This is a PR stunt by the card networks, as they know merchants cannot realistically choose Option B.

As payments analyst David Koning of Baird stated, My guess is not a whole lot changes... most merchants are not gonna wanna deny a high spender at the point of sale.

Will this settlement get my rewards credit card declined?

Yes, the settlement legally gives merchants the new right to decline high-fee rewards cards, but analysts doubt most merchants will risk angering customers by actually doing so. This is the immediate question for consumers. The settlement explicitly gives U.S. merchants the new right to decline specific high-fee rewards cards (like Visa Infinite or World Elite Mastercard). However, as reported by outlets like Morningstar, it remains to be seen if merchants will actually use this right and risk creating a damaging conflict with their most valuable customers.

Smoke and Mirrors: Why Merchant Groups Are Rejecting the Deal

Major merchant groups like the National Retail Federation (NRF) and the National Association of Convenience Stores (NACS) are rejecting the flawed settlement, calling it smoke and mirrors and all window dressing.

This proposal is the third attempt to settle the 2005 case. A previous settlement was rejected by U.S. District Judge Margo Brodie for being paltry and offering inadequate relief. Merchant groups argue this new deal is no different.

The raw numbers show why. Swipe fees on Visa and Mastercard credit cards alone hit a record $111.2 billion last year, triple the cost from a decade earlier. This is the predatory and collusive behavior that merchant groups say the settlement fails to stop.

The industry's rejection is best captured by its leaders:

Lyle Beckwith, NACS Senior VP of Government Relations: No one should be fooled by the credit card industry’s smoke and mirrors. This proposed settlement endorses business as usual, including by letting Visa and Mastercard increase their own fees without any restraints. That could erase the benefits that this settlement pretends to provide.
Stephanie Martz, NRF Chief Administrative Officer: This is the third attempt to settle this case and the card industry either just doesn’t get it or just doesn’t care. Once again, this proposal is all window dressing and no substance.
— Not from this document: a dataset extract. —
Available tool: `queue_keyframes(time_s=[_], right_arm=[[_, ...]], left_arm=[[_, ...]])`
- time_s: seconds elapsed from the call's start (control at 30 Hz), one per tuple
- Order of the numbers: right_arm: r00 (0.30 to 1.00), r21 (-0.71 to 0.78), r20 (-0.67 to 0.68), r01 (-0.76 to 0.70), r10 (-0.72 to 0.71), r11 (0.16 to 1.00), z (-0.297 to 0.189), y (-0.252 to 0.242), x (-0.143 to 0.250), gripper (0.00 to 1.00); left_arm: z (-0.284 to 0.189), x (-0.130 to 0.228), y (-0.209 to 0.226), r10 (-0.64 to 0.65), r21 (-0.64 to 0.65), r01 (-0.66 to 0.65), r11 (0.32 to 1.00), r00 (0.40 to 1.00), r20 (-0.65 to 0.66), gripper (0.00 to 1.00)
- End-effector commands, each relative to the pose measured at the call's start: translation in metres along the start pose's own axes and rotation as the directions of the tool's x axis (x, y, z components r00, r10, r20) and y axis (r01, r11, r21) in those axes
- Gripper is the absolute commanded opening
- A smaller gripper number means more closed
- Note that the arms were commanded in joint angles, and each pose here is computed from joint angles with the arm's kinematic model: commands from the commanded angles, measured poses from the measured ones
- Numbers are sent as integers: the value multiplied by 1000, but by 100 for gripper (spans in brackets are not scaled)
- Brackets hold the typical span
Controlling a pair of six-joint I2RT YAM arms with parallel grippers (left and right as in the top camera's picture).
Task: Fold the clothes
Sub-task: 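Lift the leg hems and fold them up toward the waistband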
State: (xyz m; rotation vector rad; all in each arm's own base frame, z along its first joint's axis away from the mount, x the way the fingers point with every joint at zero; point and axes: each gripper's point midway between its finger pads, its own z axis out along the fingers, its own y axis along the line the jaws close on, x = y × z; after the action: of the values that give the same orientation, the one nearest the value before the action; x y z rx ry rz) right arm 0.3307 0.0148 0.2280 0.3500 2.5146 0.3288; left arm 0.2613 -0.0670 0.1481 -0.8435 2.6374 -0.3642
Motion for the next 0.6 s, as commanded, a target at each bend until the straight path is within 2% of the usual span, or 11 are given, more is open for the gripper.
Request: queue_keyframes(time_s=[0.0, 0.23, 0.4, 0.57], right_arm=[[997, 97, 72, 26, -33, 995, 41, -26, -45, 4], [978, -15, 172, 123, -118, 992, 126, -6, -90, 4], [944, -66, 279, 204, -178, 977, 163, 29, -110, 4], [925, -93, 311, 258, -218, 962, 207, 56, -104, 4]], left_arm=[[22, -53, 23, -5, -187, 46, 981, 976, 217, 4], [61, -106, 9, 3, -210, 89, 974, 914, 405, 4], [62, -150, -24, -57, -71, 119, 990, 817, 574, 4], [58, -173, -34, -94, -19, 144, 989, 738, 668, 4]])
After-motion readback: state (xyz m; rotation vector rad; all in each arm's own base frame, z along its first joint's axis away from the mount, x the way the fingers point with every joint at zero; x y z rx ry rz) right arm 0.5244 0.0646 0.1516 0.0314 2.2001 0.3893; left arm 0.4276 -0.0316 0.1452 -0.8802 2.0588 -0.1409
The Uncapped Network Fee Loophole

A critical flaw is that the settlement only limits interchange fees, not the separate network assessment fees, which merchant groups and analysts argue Visa and Mastercard will simply raise to erase the benefits.

Swipe fees are composed of two main parts: the interchange fee (which goes to the issuing bank) and the network assessment fee (which goes to V/MC). This settlement only places temporary limits on the interchange fee. It does not cap the network assessment fees. NACS argues that the networks will simply raise these uncapped fees, erasing the benefits that this settlement pretends to provide.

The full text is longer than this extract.